Abstract
1. Introduction
Gaze estimation has been used in a variety of applications, such as computer interfaces for the disabled, view navigation in virtual reality systems and driver inattention detection in intelligent vehicles. With the increasing need for an intelligent user interface on a large display, gaze detection technology, which detects where a user is looking, is being considered. Because gaze detection uses the position of the center of the pupil to calculate a user's gaze position, robust and accurate pupil detection is required. In general, the area of the pupil in an image is difficult to directly detect because the pupil occupies such a small portion of a captured face image. For this reason, the preferred approach is to first perform eye detection, followed by accurate pupil detection within the detected eye region.
In previous research, the adaptive boosting (Adaboost) algorithm [9, 10] and the continuously adaptive mean shift (CAMShift) algorithm [12] have been widely used for eye detection. However, the conventional eye detection method based on the Adaboost algorithm has several limitations: it requires considerable processing time and the detection accuracy can be reduced when the eyes are closed or are obstructed by eyeglasses. Another eye detection method based on the CAMShift algorithm has a disadvantage in that the detection error can accumulate over successive images. Other previous pupil detection methods based on binarization [1], deformable template matching [2] and the starburst method [3] suffer from performance degradation caused by variations in illumination or require long processing times. Another approach that can be used to perform iris and pupil detection is using a Fourier series-based deformable model [7]. However, this approach has the disadvantage of high processing complexity.
Given these limitations, we propose a new eye/pupil detection method for gaze detection on a large display. Compared to previous studies, this research is novel in four ways. (1) In order to overcome the performance limitation of conventional methods of eye detection, such as the Adaboost and CAMShift algorithms, we propose adaptive selection of the Adaboost and CAMShift methods. (2) This adaptive selection is based on two parameters: pixel differences in successive images and matching values by CAMShift. (3) A support vector machine (SVM)-based classifier is used with these two parameters as input, which improves the eye detection performance. (4) Within the detected eye region, the center of the pupil is accurately located by means of circular edge detection, binarization and calculation of the geometric center.
The remainder of this paper is organized as follows. Section 2 describes the details of the proposed method. The experimental results are presented in Section 3. Finally, the conclusions are drawn in Section 4.
2. Proposed Method
2.1 Gaze tracking system for the interface on a large display
In our research, we constructed a new interface system for a large display that is based on gaze tracking. As shown in Figure 1, the proposed system consists of one wide view camera (WVC) and one narrow view camera (NVC) that have panning, tilting and focusing functionalities [17]. The face and eye positions of the user are detected by the WVC and then transmitted to the NVC, which is panned, tilted and focused. Detailed explanations of the proposed system are as follows [17]. With the captured image from the WVC, the user's face area is detected by the Adaboost and CAMShift algorithms. In the located face region, the user's eye is detected by combining Adaboost with an adaptive template-matching algorithm. Next, the NVC is panned and tilted based on the detected eye position and is able to capture the magnified eye image. However, owing to the large focal length of the NVC, the depth-of-field of the NVC is small and the eye image from the NVC can be easily blurred according to changes in the Z distance. Thus, auto-focusing of the NVC is performed based on the estimation of the Z distance using the facial width in the WVC image. The focus value of the NVC image is then calculated by the focus assessment mask.

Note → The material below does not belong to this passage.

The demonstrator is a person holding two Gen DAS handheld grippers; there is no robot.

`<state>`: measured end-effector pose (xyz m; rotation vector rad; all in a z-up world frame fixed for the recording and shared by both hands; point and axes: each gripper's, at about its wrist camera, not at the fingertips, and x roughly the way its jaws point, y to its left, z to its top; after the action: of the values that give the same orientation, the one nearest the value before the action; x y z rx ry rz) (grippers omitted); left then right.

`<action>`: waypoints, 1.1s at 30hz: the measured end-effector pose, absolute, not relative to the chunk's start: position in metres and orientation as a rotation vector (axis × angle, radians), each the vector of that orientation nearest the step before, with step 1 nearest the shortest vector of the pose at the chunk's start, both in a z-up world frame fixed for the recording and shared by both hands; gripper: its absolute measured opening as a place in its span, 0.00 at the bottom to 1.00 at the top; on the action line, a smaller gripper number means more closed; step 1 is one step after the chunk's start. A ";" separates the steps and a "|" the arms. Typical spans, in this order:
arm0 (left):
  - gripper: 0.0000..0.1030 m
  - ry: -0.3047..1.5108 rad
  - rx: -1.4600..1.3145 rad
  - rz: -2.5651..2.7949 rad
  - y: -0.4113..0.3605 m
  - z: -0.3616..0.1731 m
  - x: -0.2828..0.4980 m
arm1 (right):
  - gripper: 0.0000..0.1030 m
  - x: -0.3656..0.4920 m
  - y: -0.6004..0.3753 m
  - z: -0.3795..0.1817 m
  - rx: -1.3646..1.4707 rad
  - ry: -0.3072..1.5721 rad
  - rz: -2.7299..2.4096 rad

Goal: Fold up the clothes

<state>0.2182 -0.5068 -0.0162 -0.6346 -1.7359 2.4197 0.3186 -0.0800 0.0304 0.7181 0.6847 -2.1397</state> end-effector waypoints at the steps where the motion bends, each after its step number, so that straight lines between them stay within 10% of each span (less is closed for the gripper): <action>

Proposed gaze tracking system for the interface on a large display
In this way, a magnified and focused image of the eye is obtained by the NVC and the gaze position is calculated on the basis of the detected center of the pupil and four specular reflections that are generated by four near-infrared (NIR) illuminators on the four corners of the large display [17]. Specifically, the four NIR illuminators at the four corners of the display in Figure 1 produce four specular reflections (SRs) on the eye, as shown in Figure 2. The rectangle formed by these four SRs represents the display screen because the four NIR illuminators are attached at the four corners of the display. Based on these four SR positions and the detected pupil center, the gaze position on the display can be calculated based on a geometric transform matrix [18].
However, considerable noise is usually included in an image captured by the NVC, as shown in Figure 2, which makes it difficult to accurately and distinctly detect the regions of the eye and pupil. For this reason, we propose a new eye/pupil detection method for gaze detection.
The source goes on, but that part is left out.